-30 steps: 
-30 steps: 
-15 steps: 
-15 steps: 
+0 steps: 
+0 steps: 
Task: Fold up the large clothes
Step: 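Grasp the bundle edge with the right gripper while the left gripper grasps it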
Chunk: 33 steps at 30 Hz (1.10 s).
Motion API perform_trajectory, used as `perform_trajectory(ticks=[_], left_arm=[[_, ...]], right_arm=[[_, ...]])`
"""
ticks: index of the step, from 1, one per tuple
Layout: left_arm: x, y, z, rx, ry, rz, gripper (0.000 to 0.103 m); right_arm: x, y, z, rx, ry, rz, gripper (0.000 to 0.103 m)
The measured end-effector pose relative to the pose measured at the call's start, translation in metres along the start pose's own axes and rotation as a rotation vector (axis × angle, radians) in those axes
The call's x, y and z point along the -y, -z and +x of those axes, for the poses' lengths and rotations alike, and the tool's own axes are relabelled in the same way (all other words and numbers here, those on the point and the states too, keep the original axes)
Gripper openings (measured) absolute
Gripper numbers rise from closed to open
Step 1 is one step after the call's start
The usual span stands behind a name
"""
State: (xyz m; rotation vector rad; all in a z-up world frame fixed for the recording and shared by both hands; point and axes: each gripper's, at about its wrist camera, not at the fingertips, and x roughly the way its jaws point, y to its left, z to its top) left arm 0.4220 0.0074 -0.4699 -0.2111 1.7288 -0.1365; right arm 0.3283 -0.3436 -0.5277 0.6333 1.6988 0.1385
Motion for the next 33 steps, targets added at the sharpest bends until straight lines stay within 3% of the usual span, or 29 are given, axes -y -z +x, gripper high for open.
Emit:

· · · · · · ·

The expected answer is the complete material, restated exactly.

-30 steps: 
-30 steps: 
-15 steps: 
-15 steps: 
+0 steps: 
+0 steps: 
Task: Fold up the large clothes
Step: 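Grasp the bundle edge with the right gripper while the left gripper grasps it
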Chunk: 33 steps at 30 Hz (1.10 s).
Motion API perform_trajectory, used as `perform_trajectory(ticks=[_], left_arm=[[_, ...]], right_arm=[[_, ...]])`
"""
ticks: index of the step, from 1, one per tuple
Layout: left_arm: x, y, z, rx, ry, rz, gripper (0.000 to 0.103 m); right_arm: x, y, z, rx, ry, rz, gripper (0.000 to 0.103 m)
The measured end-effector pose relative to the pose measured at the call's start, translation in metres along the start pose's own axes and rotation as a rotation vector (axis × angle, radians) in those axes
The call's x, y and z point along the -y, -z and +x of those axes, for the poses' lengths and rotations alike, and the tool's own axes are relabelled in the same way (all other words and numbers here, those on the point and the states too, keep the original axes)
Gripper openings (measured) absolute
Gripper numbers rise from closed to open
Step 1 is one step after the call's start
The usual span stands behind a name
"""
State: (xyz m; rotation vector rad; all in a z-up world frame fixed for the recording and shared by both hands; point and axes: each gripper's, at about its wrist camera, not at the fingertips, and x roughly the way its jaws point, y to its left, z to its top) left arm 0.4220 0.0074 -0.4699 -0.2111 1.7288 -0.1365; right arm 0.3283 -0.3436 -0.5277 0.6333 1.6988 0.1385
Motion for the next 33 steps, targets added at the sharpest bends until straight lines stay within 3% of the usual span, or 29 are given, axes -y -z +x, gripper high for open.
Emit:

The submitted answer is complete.